> [EXERCISE PROMPT]: Among the entries below, tally each line where the word "wall" appears and state only the total.
(Beginning of DATA EXTRACT)
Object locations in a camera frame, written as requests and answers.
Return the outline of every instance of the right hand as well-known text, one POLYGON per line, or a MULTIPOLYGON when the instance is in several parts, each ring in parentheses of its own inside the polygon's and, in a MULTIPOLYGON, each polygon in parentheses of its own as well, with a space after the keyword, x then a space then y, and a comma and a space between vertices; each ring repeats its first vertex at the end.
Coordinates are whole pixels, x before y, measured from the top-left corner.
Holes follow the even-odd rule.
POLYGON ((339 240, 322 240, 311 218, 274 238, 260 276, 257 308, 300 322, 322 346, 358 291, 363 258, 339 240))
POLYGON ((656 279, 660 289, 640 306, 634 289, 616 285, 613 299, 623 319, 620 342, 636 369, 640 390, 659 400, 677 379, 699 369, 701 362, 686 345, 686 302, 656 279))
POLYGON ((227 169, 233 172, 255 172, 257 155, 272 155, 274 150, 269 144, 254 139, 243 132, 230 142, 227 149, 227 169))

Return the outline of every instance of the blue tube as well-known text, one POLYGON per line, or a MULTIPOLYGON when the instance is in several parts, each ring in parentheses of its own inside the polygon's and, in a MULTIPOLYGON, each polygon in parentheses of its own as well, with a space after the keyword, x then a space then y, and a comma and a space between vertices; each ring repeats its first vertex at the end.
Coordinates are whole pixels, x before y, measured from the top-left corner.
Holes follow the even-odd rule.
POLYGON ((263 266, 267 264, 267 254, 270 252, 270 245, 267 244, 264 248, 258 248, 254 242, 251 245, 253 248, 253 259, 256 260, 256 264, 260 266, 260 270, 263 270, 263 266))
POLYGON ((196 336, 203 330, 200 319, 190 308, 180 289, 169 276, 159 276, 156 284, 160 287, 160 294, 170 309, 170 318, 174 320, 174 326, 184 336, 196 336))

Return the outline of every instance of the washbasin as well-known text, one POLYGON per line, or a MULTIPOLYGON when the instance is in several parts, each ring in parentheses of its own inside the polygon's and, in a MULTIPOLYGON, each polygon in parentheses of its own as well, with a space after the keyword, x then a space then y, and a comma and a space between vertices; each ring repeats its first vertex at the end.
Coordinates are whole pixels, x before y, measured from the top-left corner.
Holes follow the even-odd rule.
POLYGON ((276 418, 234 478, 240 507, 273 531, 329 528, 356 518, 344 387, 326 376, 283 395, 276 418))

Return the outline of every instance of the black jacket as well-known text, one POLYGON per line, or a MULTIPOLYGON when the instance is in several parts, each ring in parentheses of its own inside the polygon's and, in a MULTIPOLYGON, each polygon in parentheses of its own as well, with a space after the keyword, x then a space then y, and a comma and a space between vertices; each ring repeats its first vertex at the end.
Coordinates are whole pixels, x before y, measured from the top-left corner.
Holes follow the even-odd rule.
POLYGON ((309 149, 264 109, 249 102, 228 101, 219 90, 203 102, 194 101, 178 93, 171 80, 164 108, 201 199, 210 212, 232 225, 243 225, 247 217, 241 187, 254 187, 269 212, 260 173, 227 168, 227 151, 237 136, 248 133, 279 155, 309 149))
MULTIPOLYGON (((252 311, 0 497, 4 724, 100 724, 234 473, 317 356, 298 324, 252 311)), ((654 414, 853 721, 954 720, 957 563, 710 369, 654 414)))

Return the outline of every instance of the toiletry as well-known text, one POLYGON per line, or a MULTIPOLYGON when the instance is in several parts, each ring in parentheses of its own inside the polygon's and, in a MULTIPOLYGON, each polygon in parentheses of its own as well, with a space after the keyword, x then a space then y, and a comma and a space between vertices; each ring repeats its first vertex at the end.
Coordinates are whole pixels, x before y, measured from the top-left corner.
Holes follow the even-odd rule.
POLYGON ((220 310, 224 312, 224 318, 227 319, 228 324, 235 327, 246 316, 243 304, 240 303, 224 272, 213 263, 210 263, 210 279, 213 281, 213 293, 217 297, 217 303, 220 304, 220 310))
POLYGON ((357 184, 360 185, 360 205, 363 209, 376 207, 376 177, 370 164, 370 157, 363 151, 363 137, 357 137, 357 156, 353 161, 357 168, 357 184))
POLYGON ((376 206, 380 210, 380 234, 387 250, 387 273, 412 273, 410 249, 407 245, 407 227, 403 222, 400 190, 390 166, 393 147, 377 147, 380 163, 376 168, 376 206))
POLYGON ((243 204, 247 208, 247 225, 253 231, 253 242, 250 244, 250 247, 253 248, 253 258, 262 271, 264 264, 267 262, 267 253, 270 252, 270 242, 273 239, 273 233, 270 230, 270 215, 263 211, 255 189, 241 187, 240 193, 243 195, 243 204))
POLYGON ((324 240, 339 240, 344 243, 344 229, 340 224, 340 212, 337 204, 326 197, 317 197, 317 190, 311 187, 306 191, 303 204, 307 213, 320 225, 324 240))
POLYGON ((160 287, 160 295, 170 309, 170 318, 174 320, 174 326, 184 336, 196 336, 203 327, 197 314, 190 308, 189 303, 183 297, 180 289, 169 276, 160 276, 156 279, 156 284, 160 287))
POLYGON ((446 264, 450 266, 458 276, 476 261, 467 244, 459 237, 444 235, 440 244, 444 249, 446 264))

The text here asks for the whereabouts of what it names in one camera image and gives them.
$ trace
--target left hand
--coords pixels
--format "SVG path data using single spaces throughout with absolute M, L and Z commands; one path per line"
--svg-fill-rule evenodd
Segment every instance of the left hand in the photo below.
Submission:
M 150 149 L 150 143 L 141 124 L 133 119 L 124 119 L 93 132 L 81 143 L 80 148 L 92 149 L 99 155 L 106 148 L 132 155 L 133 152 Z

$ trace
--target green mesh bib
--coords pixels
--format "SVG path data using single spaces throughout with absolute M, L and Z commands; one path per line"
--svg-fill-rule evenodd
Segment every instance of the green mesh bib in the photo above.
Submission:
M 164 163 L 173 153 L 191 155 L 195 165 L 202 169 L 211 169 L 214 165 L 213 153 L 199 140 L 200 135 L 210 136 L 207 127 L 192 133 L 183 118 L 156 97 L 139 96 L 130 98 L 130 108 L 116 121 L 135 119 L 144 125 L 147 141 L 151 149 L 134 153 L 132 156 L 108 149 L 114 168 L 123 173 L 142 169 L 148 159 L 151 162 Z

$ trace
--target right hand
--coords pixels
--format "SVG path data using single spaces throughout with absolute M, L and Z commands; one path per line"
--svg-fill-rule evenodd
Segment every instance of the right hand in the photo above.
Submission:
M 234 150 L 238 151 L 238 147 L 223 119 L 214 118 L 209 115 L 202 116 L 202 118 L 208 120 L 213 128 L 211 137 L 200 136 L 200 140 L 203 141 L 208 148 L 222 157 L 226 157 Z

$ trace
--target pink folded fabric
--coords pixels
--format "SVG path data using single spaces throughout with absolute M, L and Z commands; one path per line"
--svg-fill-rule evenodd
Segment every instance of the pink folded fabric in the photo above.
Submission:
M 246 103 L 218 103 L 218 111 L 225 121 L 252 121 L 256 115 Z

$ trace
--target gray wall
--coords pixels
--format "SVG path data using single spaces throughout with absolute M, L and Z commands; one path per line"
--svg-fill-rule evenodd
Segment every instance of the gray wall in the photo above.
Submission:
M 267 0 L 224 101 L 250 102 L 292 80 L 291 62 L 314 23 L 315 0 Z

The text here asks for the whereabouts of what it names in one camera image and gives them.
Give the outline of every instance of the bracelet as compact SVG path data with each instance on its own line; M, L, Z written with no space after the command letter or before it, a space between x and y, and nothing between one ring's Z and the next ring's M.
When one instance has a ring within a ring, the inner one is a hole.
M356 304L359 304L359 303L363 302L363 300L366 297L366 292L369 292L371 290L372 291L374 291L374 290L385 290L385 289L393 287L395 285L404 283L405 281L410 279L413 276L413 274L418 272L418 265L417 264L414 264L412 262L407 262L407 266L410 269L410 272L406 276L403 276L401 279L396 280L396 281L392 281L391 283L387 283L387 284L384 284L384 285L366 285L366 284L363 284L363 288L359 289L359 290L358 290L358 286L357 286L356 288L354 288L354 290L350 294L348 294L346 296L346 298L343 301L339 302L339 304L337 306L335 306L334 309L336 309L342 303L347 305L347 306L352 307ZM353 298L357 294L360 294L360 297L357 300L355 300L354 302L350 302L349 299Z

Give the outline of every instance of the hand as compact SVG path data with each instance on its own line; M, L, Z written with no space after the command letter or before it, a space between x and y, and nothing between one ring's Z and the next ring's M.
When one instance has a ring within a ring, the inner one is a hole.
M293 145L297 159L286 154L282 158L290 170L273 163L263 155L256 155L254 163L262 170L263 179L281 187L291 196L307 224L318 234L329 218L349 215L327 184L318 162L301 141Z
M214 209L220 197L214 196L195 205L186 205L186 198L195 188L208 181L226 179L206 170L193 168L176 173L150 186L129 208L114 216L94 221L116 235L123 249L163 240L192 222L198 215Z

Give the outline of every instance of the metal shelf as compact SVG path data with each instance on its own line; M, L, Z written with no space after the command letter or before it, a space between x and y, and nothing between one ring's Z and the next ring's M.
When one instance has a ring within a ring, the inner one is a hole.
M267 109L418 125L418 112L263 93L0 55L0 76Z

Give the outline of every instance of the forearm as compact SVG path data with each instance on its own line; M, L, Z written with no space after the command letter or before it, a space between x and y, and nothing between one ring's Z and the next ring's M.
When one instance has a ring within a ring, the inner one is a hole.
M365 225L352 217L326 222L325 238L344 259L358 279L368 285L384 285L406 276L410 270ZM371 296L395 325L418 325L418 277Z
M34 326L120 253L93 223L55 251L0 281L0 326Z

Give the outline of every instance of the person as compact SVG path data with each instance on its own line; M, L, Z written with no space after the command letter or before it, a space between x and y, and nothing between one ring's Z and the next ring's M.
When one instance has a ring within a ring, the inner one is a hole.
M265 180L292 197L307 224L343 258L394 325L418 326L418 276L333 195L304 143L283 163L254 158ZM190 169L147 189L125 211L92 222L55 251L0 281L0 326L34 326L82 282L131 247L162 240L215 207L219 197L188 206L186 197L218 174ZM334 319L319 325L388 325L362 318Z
(End of DATA EXTRACT)
> [TASK SOLUTION]: 2